Problem details: Nothing but an exact copy is asked for: the lines in the material below from the one with "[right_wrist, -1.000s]" through the one with "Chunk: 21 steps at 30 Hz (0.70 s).", pictures excluded.
Collected data Block Start
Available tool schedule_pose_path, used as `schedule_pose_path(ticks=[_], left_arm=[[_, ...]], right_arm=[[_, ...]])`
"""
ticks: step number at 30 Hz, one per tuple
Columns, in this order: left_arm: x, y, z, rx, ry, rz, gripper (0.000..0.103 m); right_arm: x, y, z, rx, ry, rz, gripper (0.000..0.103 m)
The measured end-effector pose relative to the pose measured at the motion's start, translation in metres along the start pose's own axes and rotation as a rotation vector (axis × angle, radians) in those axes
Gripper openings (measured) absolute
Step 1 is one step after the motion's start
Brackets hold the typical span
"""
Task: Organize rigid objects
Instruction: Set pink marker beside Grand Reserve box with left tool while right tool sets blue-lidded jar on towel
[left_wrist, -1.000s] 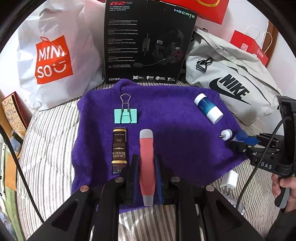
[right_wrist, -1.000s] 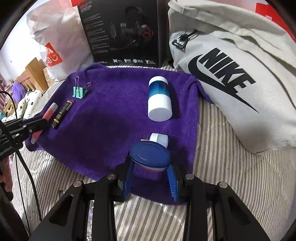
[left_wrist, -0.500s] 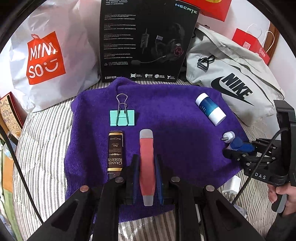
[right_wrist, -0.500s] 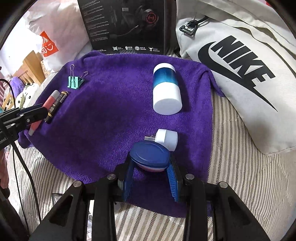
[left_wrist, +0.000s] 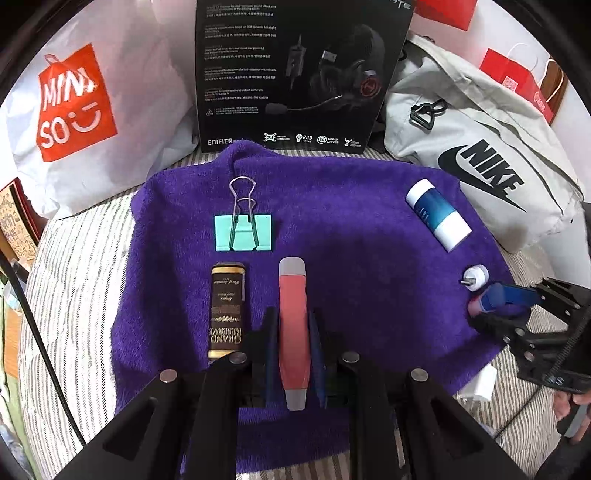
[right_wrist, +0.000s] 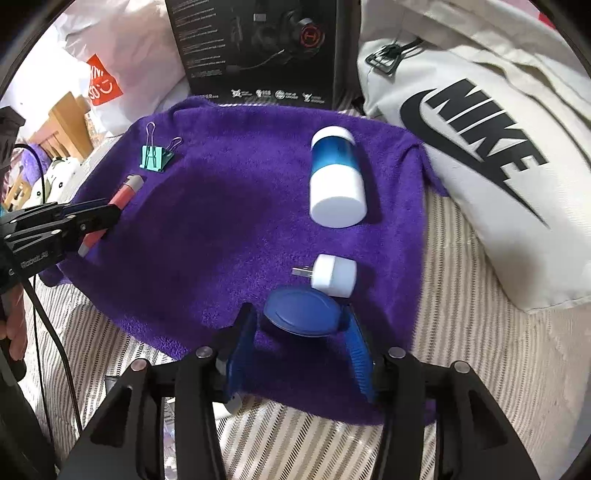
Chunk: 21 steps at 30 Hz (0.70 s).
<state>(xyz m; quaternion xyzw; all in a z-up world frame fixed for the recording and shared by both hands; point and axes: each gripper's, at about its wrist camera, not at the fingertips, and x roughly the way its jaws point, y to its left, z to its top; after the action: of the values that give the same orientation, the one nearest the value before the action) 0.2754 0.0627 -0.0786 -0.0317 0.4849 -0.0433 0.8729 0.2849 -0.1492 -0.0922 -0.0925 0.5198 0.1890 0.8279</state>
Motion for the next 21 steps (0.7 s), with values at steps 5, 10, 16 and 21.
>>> schedule_pose_path(ticks=[5, 10, 16, 21], left_arm=[[0.012, 0.001, 0.007, -0.003, 0.012, 0.026, 0.017], [0.019, 0.000, 0.008, 0.001, 0.016, 0.068, 0.017], [0.022, -0.004, 0.008, 0.014, 0.019, 0.090, 0.017], [0.021, -0.010, 0.004, 0.022, 0.021, 0.108, 0.019]], right_arm=[[-0.013, -0.004, -0.005, 0.001, -0.024, -0.007, 0.057], [-0.031, -0.013, -0.013, 0.024, -0.060, 0.015, 0.057], [-0.051, -0.018, -0.026, 0.030, -0.100, -0.003, 0.058], [-0.061, -0.025, -0.039, 0.077, -0.119, 0.006, 0.058]])
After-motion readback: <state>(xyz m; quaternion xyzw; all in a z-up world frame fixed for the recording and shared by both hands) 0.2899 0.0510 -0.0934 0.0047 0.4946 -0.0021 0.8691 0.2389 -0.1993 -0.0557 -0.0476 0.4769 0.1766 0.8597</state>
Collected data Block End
Solution to this task:
[right_wrist, -1.000s] 
[left_wrist, -0.500s] 
[right_wrist, -0.500s] 
[left_wrist, +0.000s] 
[right_wrist, +0.000s] 
Chunk: 21 steps at 30 Hz (0.70 s).

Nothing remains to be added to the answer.